The length of a sequence is the number of items it contains; if an item is a nested sequence it still counts as one item. The length of an empty sequence is zero; it contains no items.

The length of an atom is one. This is a convenient viewpoint because when an atom is added to a sequence (by inserting or concatenating) the result is an increase in length by one.
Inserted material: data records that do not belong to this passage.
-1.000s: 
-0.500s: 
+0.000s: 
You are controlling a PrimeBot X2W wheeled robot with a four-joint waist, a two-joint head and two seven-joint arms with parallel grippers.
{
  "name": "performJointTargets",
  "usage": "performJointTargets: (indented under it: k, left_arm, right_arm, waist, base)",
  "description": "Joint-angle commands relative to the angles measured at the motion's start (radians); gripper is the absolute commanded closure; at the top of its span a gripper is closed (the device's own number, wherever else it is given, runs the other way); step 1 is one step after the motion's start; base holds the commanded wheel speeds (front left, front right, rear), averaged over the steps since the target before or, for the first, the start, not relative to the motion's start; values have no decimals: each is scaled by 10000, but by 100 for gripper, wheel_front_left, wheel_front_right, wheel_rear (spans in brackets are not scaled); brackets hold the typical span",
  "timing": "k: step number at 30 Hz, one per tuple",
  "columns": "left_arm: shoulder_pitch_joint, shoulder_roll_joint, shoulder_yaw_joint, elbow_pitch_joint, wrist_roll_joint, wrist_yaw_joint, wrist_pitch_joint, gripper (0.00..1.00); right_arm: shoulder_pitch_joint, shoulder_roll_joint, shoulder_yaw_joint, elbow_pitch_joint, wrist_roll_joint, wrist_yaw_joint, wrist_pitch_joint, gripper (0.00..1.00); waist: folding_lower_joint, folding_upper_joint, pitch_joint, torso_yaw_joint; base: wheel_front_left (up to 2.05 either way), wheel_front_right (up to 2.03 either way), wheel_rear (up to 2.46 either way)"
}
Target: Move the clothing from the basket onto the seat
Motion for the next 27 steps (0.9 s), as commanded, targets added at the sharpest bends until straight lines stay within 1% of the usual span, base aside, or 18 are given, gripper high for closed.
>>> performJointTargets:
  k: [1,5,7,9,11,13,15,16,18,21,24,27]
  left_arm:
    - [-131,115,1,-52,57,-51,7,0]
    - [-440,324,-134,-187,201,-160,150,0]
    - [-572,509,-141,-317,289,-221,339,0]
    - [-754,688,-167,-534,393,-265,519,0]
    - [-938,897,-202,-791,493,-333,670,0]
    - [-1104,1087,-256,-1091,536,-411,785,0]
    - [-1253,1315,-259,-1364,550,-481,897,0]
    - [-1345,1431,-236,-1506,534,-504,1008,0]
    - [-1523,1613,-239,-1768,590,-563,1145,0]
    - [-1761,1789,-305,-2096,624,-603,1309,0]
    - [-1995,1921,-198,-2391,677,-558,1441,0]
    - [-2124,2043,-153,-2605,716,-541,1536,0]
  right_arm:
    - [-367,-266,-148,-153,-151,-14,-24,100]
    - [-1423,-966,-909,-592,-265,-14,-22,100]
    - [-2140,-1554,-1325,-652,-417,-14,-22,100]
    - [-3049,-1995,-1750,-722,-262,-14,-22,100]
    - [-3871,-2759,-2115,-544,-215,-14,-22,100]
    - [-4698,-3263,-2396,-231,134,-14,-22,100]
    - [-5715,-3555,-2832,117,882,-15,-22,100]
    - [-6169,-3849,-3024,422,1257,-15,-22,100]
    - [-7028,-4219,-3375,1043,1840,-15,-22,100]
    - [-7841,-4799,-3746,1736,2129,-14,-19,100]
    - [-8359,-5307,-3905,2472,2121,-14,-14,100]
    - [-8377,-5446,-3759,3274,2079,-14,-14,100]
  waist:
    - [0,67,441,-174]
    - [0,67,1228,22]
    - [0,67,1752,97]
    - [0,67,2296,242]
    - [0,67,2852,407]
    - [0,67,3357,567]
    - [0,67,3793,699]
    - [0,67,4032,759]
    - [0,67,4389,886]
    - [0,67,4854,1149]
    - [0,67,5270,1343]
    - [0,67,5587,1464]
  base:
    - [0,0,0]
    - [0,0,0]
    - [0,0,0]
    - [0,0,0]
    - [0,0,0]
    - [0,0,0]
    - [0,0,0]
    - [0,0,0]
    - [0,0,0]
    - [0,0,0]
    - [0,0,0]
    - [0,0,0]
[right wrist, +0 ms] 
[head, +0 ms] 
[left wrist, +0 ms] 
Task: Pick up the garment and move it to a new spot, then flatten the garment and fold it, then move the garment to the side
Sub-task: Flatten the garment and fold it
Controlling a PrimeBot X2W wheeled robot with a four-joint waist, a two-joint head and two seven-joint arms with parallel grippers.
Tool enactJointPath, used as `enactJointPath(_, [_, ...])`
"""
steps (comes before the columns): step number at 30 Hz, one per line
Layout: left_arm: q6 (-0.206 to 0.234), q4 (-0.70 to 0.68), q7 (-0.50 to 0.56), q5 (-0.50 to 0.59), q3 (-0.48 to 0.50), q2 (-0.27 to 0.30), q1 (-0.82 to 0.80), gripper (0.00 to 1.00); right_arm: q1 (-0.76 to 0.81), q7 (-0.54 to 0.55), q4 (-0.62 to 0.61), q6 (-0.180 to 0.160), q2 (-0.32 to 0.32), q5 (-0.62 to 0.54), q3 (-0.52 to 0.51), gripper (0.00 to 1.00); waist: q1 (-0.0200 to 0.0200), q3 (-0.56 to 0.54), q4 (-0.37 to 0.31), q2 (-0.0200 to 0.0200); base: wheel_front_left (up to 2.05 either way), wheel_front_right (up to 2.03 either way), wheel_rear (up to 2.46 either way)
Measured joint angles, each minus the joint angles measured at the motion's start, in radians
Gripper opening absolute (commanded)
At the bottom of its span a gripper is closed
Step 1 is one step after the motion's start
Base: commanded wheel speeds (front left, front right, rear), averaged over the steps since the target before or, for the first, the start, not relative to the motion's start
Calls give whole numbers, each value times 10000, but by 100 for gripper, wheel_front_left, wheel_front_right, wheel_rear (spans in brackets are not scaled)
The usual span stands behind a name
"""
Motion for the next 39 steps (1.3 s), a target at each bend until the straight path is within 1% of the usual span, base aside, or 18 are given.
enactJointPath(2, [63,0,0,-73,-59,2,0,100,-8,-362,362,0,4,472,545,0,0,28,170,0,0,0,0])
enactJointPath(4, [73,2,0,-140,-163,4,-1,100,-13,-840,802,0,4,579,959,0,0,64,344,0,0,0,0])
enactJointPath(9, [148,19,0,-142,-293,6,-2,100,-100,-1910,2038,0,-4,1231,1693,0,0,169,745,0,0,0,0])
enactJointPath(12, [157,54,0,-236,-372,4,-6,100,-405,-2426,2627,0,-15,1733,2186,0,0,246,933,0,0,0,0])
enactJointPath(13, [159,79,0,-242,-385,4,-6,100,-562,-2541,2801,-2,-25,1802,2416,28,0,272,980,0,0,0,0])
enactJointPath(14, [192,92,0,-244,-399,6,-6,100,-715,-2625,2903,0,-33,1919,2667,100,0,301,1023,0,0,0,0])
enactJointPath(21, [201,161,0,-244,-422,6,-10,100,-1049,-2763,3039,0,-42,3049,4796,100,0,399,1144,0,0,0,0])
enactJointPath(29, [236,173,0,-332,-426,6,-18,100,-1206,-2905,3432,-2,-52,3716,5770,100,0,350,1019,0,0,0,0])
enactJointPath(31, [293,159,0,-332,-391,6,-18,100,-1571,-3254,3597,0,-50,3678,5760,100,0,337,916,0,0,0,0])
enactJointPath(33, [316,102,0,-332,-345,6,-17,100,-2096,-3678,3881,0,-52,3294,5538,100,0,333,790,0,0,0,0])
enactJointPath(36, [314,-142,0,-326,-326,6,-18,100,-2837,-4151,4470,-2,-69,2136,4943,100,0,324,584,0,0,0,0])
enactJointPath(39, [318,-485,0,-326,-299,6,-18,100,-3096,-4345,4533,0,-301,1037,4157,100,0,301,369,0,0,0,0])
It is easy to argue that a number or a character has no defined length. In Euphoria versions before O[ 4 atoms did not have a defined length.

An atom a is not the same as a sequence {a} containing one atom. This distinction is important and is used in many algorithms.

Increasing Length

You can increase the length of an object by adding one or more items. There are two ways to do this: insertion and concatenation.

  • An insertion (prepend, insert, append) increases length by exactly one.
  • A concatenation ( & ) increases length by the length of the added object.

It is really convenient to promote an atom into a one item sequence automatically when performing an object lengthening.

Concatenation &

The concatenation operator "joins two objects together to make a sequence whose length is equal to the sum of their individual lengths."

Numerical Text
atom : atom

? 3 & 4
--> {4,5} 

? 'O' & 'E'
--> "OE" 
sequence : sequence

? {1,2} & {3,4}
--> {1,2,3,4} 

? "Open" & "Euphoria"
--> "OpenEuphoria" 

Visualizing Concatenation

A way to visualize the process of concatenation is to imagine some intermediate steps:

Concatenating sequences:

? {1,2} & {3,4} 
--> {1,2  }&{  3,4} 
--> {1,2   ,   3,4} 

When concatenation involves an atom:

? {1,2} & 3 
--> {1,2  }&   3 
--> {1,2  }&{  3}   -- promotion of atom to sequence required 
--> {1,2   ,   3} 

Prepend, Insert, Append

An insertion function (prepend, insert, append) "places an object as an item within a sequence."

The index argument of the insert function places the new item at the index value of the new sequence.

Think of prepend as insertion of an object before the first item of a sequence. Think of append as insertion of an object after the last item in a sequence.

An insertion of a string into a string never produces another string. Use a concatenation if you need the result to be a string.

Numerical Text Special Note
atom : atom

? prepend(3,4)
--> {4,3} 

? prepend('a','z')
--> "za" 
* fails on O[ 4 and earlier
* considered for O[ 4.1
sequence : atom

? append({1,2},3)
--> {1,2,3} 

? insert("horse", 'a', 3)
--> {104,111,97,114,115,101}
-- "hoarse" 
sequence : sequence

? prepend({1,2},{3,4})
--> { {3,4}, 1,2} 

? prepend("jay","blue")
--> { {98,108,117,101},
--    106,
--    97,
--    121 } 

Visualizing Insertion

A way to visualize an insertion function is to imagine some intermediate steps:

An append of an atom to a sequence:

? append({1,2},3) 
--> {1,2,   } 
           ^  
           3 
--? {1,2,3} 

An insertion of a character in a string:

? insert("44",'X',2) 
--> {52,    52} 
         ^ 
         120 
--> {52,120,52} 
--  "4X4" 

Inserting an object into an atom makes no sense unless you allow for an automatic promotion of an atom into a sequence:

? prepend(1, 5) 
--> prepend( {1}, 5)  -- promotion of atom to sequence required 
--> {  1} 
      ^ 
      5 
--> { 5, 1 } 

For version O[ 4 and earlier Euphoria this automatic promotion of an atom to a sequence was not allowed.